L’indignation est à la mode…

…alors au moins, portons de la vraie: la dernière émission de Zoé Varier  devrait vous fournir la matière première. Elle nous raconte deux cas de familles françaises empêchées par une inertie administrative ahurissante d’accueillir chez elles leurs enfants, petits-enfants ou neveux haïtiens après que ceux-ci aient perdu leurs mères dans le séisme de janvier dernier.


Je sais bien que l’émotion n’est pas bonne conseillère en ce qu’elle isole arbitrairement celui qui en fait l’objet de bien d’autres personnes dont la détresse et le besoin ne sont pas moindres. Ces familles ne sont que des exemples parmi d’autres, et des histoires tragiques parmi des millions en ce bas monde. Hélas. Mais leurs drames ont quelque chose de spécialement révoltant: c’est qu’il en faudrait si peu pour qu’ils trouvent une heureuse fin. Bien sûr qu’on ne peut pas soulager toute la misère du monde: mais dans ce cas précis des enfants perdent déjà un an de tendresse et d’éducation simplement parce que quelqu’un, quelque part, fait preuve d’un zèle grotesque. On pleure en écoutant cette émission; mais c’est de rage.
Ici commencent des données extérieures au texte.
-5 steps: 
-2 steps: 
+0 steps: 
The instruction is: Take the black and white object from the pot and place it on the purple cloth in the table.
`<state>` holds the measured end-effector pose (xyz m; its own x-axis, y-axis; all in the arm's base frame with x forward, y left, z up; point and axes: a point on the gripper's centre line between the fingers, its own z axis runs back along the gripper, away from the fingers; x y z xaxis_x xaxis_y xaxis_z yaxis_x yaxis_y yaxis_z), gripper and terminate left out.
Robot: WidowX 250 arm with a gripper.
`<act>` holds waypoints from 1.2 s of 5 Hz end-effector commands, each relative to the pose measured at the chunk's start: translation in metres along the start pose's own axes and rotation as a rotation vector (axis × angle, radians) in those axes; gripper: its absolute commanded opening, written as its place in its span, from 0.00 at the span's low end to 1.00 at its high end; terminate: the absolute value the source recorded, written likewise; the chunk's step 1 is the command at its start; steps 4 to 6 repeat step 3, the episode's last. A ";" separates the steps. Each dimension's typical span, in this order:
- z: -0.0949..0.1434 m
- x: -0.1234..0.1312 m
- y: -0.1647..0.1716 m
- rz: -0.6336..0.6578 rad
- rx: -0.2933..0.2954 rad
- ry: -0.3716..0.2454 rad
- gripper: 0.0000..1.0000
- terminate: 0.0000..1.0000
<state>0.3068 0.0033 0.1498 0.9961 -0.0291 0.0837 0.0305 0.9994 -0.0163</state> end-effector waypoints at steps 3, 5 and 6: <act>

PS: si mon titre a l’air de persifler ce n’est qu’à demi-cœur. D’un côté je pressens que ce mot d’indignation va hélas se trouver galvaudé comme bien des beaux vocables avant lui; de l’autre, j’ai eu l’occasion d’assister un jour à une intervention de Stéphane Hessel (auteur, si vous sortez juste d’hibernation, de cet Indignez-vous! que je n’ai point encore lu) et je dois dire que j’étais restée bouche bée, non tant des idées qui résonnent avec les miennes, mais de l’incroyable flamme de cet homme plus vieux que je n’ose espérer le devenir un jour. Une «bête de parole» comme on dit une «bête de scène», à qui va mon admiration d’artiste autant que de citoyenne, et presque une sorte de gratitude: je ne sais pas ce que je penserai du livre, mais son auteur nous prouve qu’on peut, au bout d’une très longue vie humaine, rester riche de l’envie et de la force de parler, de prendre part, de défendre, de partager ce savoir que parfois l’on arrive à obtenir du temps qui passe.